Despite college’s promise as a new environment uniquely poised to foster meaningful interactions across difference, the examples we shared illustrated how that reality is far from the truth. Rather, here, and in our book, Disrupting White Noise (Foste & Irwin, 2026), we have made three interrelated arguments. First, white students come to college with a lifetime of knowledge about the racial world–fostered through their racially segregated communities, schools, and peer networks. Second, colleges often extend and reinforce, rather than disrupt, white students’ pre-college environments and experiences. And third, colleges and educators often assume white students lack knowledge of and awareness of the racial world–or treat white students as empty vessels.
By considering and engaging white students’ pre-college experiences and knowledge, college campuses and educators can better meet white students where they are. Baxter Magolda (2002) spoke about the value of being ‘good company’, or thoughtful guides and partners, in students’ educational and developmental journeys. We argue that understanding and working to disrupt the empty vessel hypothesis is a key way educators can be good company for all students.
One way to meet students where they are is by helping them critically examine the people, places, and experiences that powerfully influenced their perspectives. For instance, many white students likely see the racially insulated and homogeneous composition of their neighborhoods and K-12 schools as happenstance or natural, rather than a product of racist policies and ideologies. Directly engaging all students, especially white students, on the concrete particulars of their pre-college lives has the potential to open up new ways of thinking about historical and contemporary forms of racism. By helping students hold their experiences and knowledge out of reflection and critique, students can examine authoritative people, places, and experiences as objects worthy of critique, rather than being subject to their influence (Baxter Magolda, 2008; Kagan, 1982). Gabby provides one example of how this can be done. She described an opportunity to learn about the historical and contemporary significance of redlining practices. She explained:
I remember just being so shocked about redlining. Well, because we discussed in that class about how a lot of a family’s wealth just comes from their ability to sell their house. And so not only is that where most racial minorities do currently live—in a former redlined housing area—but also the reason they probably can’t move out of that area is because the value of their house is not appreciated as nearly as much as white people’s houses have. And so that’s why they have less good access to education and just decreases their opportunities.

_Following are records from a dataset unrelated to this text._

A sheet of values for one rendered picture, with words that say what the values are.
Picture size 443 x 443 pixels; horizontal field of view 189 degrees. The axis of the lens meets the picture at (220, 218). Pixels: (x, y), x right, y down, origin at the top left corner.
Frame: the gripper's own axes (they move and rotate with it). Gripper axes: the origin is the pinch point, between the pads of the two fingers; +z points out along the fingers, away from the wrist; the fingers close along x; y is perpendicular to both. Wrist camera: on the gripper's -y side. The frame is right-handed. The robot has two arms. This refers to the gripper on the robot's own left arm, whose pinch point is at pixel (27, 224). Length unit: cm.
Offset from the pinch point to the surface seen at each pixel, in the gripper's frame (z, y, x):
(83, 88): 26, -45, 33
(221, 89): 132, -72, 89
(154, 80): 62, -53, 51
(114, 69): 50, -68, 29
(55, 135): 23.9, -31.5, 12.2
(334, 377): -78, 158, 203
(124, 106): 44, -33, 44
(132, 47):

While Gabby benefitted from access to new knowledge about race in the form of redlining policies, this knowledge was effective and relevant because it prompted her to connect it to patterns she observed in her home community, while she reconsidered the messages she received about racial segregation. To meet students where they are, we must recognize and help them engage with the lifetime of knowledge they hold.
Reflection questions:
- What assumptions do I hold about the knowledge college students, especially white students, (do not) have about race and the racial world? How do these assumptions shape the relationships, programs, and initiatives I support?
- What opportunities do I have, or could I have, to help students engage with their pre-college experiences and socialization to race?
- How do aspects of campus life potentially recreate predominantly white spaces? Or reinforce white students’ pre-college learning about race?
- How might all students–white and racially minoritized students–benefit from policies and practices that challenge the empty vessel hypothesis?
Author Biography
Lauren N. Irwin (She/her) is an assistant professor of higher education at the University of Tennessee, Knoxville. She researches whiteness, racialization, and equity in higher education. She can be reached at lirwin6@utk.edu.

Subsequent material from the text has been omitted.